-- Work task --
Repeat every record exactly, omitting the pictures.

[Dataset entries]
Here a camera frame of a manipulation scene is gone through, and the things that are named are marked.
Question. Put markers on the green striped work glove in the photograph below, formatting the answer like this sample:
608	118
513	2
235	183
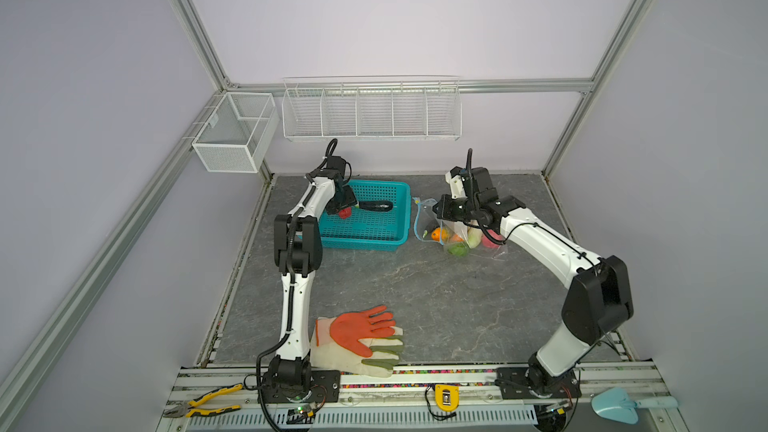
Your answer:
326	353

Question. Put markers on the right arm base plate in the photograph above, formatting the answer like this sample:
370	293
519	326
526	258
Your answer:
523	382

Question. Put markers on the dark toy eggplant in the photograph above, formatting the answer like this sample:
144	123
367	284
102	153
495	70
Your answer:
382	206

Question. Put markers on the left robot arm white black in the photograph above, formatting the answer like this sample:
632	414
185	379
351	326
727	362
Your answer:
298	253

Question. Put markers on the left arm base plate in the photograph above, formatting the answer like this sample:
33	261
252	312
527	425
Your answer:
320	386

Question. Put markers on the white wire shelf basket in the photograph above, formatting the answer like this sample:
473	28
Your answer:
409	107

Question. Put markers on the yellow tape measure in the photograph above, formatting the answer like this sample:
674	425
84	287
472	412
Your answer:
442	401

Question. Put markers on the teal plastic scoop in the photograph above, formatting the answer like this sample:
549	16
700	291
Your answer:
615	404

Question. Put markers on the clear zip top bag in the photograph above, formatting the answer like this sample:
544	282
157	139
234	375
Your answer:
426	221

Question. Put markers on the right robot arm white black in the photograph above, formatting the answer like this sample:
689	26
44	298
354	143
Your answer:
598	299

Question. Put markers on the yellow black pliers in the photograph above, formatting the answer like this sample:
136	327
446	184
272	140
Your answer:
195	407

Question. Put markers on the teal plastic basket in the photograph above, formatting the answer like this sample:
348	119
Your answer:
369	230

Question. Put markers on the red toy strawberry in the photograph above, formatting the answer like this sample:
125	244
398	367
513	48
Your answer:
345	213

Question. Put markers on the white mesh box basket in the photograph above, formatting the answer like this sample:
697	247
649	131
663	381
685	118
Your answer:
237	133

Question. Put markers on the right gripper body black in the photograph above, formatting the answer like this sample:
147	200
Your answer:
458	210

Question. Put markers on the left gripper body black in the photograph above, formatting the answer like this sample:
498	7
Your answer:
343	199

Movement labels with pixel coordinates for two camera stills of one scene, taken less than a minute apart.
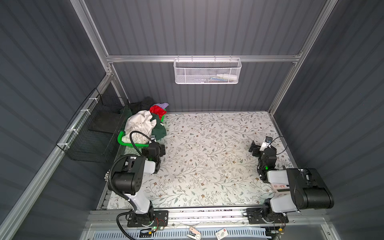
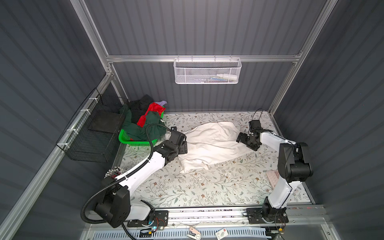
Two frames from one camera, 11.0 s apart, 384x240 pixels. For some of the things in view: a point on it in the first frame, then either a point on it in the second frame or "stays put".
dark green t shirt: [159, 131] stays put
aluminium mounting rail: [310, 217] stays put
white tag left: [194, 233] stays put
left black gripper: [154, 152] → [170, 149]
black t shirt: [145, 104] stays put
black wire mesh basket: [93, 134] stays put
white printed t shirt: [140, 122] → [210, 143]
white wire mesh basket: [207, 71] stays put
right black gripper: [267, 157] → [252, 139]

-- Task response --
Here a camera frame of a manipulation scene is gone through, and the things that are named are marked.
Question. Put markers on the green striped work glove in the photograph below, formatting the answer like this sample:
608	118
513	2
235	183
Your answer:
326	353

Question. Put markers on the right arm base plate in the photograph above, formatting the answer like this sample:
370	293
519	326
526	258
Your answer:
523	382

Question. Put markers on the dark toy eggplant in the photograph above, formatting the answer like this sample:
144	123
367	284
102	153
495	70
Your answer:
382	206

Question. Put markers on the left robot arm white black in the photograph above, formatting the answer like this sample:
632	414
185	379
351	326
727	362
Your answer:
298	253

Question. Put markers on the left arm base plate in the photograph above, formatting the answer like this sample:
33	261
252	312
527	425
Your answer:
320	386

Question. Put markers on the white wire shelf basket in the photograph above, formatting the answer like this sample:
473	28
Your answer:
409	107

Question. Put markers on the yellow tape measure in the photograph above, formatting the answer like this sample:
674	425
84	287
472	412
Your answer:
442	401

Question. Put markers on the teal plastic scoop in the photograph above, formatting the answer like this sample:
549	16
700	291
Your answer:
615	404

Question. Put markers on the clear zip top bag in the photograph above, formatting the answer like this sample:
544	282
157	139
234	375
Your answer:
426	221

Question. Put markers on the right robot arm white black in the photograph above, formatting the answer like this sample:
689	26
44	298
354	143
Your answer:
598	299

Question. Put markers on the yellow black pliers in the photograph above, formatting the answer like this sample:
136	327
446	184
272	140
Your answer:
195	407

Question. Put markers on the teal plastic basket in the photograph above, formatting the answer like this sample:
348	119
Your answer:
369	230

Question. Put markers on the red toy strawberry in the photograph above, formatting the answer like this sample:
125	244
398	367
513	48
Your answer:
345	213

Question. Put markers on the white mesh box basket in the photograph above, formatting the answer like this sample:
697	247
649	131
663	381
685	118
Your answer:
237	133

Question. Put markers on the right gripper body black in the photograph above, formatting the answer like this sample:
147	200
Your answer:
458	210

Question. Put markers on the left gripper body black in the photograph above, formatting the answer like this sample:
498	7
Your answer:
343	199

Movement labels with pixel coordinates for two camera stills of one scene, taken less than a minute apart.
Two frames from one camera, 11.0 s apart, 384x240 pixels. For some of the things in view: a point on it in the first frame, then either a point on it in the second frame or "stays put".
dark green t shirt: [159, 131] stays put
aluminium mounting rail: [310, 217] stays put
white tag left: [194, 233] stays put
left black gripper: [154, 152] → [170, 149]
black t shirt: [145, 104] stays put
black wire mesh basket: [93, 134] stays put
white printed t shirt: [140, 122] → [210, 143]
white wire mesh basket: [207, 71] stays put
right black gripper: [267, 157] → [252, 139]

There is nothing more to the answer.